_Exercise requirements_: Would you print out all of the data exactly and keep the pictures out of it?

_Supplied data_:
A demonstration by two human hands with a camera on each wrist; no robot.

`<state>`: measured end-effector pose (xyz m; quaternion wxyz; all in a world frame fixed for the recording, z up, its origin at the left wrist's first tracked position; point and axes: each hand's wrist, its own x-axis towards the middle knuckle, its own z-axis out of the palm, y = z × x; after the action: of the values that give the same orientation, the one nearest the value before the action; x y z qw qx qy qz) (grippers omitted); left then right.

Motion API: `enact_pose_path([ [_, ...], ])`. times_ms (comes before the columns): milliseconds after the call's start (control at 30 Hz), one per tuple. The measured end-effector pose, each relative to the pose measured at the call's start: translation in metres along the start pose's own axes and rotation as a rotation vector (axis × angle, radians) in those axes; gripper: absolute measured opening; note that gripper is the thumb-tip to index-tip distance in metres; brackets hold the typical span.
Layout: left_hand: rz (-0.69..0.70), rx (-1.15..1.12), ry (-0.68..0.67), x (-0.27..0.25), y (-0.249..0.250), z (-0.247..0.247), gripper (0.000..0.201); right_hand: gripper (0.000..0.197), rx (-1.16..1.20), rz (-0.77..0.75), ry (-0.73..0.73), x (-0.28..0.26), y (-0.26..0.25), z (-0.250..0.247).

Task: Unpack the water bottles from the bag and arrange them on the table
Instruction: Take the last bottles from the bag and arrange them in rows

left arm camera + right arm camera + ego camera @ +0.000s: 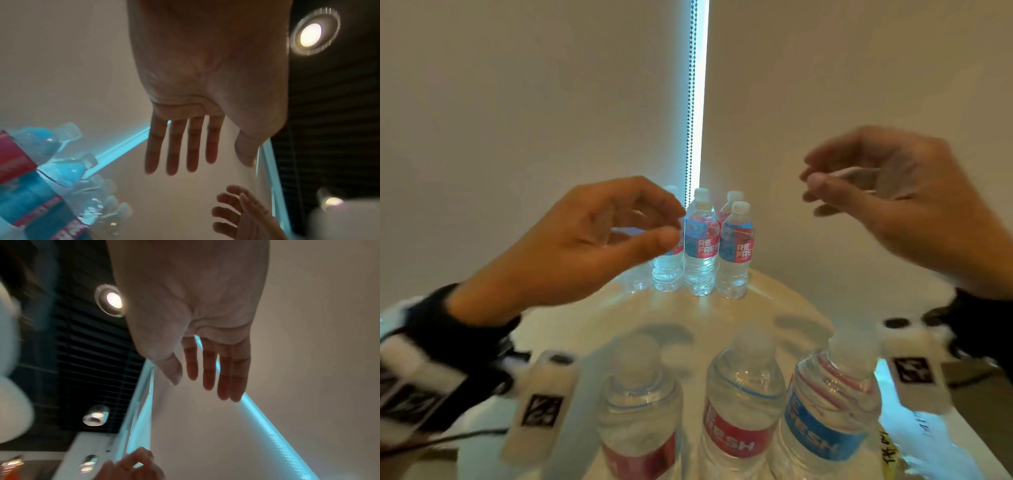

_Written answer_:
A demonstration by two human hands with a camera on each wrist; no robot.

`<state>`: measured end-effector pose (xyz m; quaternion wxyz; all in a world frame fixed for the recording, z up, its origin at the left wrist's first tracked position; point and axes: each hand's wrist, its own x-axis towards the middle knuckle, its own z-axis out of the palm, y = z × x; after the action: of the values that give the same orientation, the one nearest the value before the action; x y z qw qx qy qz) (grippers omitted); left then right.

Motion API: `enact_pose_path([ [_, ...], ])`. times_ms (comes before the columns): milliseconds after the call's start (control at 30 Hz), one per tuple. The measured end-effector pose, each relative to the pose measured at the call's start: translation in metres along the start pose's own axes and rotation as a rotation vector (axis × angle, radians) in those axes; gripper: absolute measured opening; note that gripper is the thumb-tip to index-tip distance in metres; brackets hold the typical span.
Layout: left_hand: rz (-0.69..0.70), rx (-1.15..1.12), ry (-0.68..0.67), x (-0.27..0.25), y (-0.249..0.250), z (-0.247..0.247), gripper (0.000..0.201); right_hand: gripper (0.000..0.197), rx (-1.16..1.20), rz (-0.77..0.75), ry (-0.73..0.73), x (-0.28..0.26), y (-0.26..0.25), z (-0.250..0.247).

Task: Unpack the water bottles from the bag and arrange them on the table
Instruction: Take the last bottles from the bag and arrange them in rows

left arm camera + right arm camera + ego camera @ +0.000s: 

No part of the exercise is left unanswered.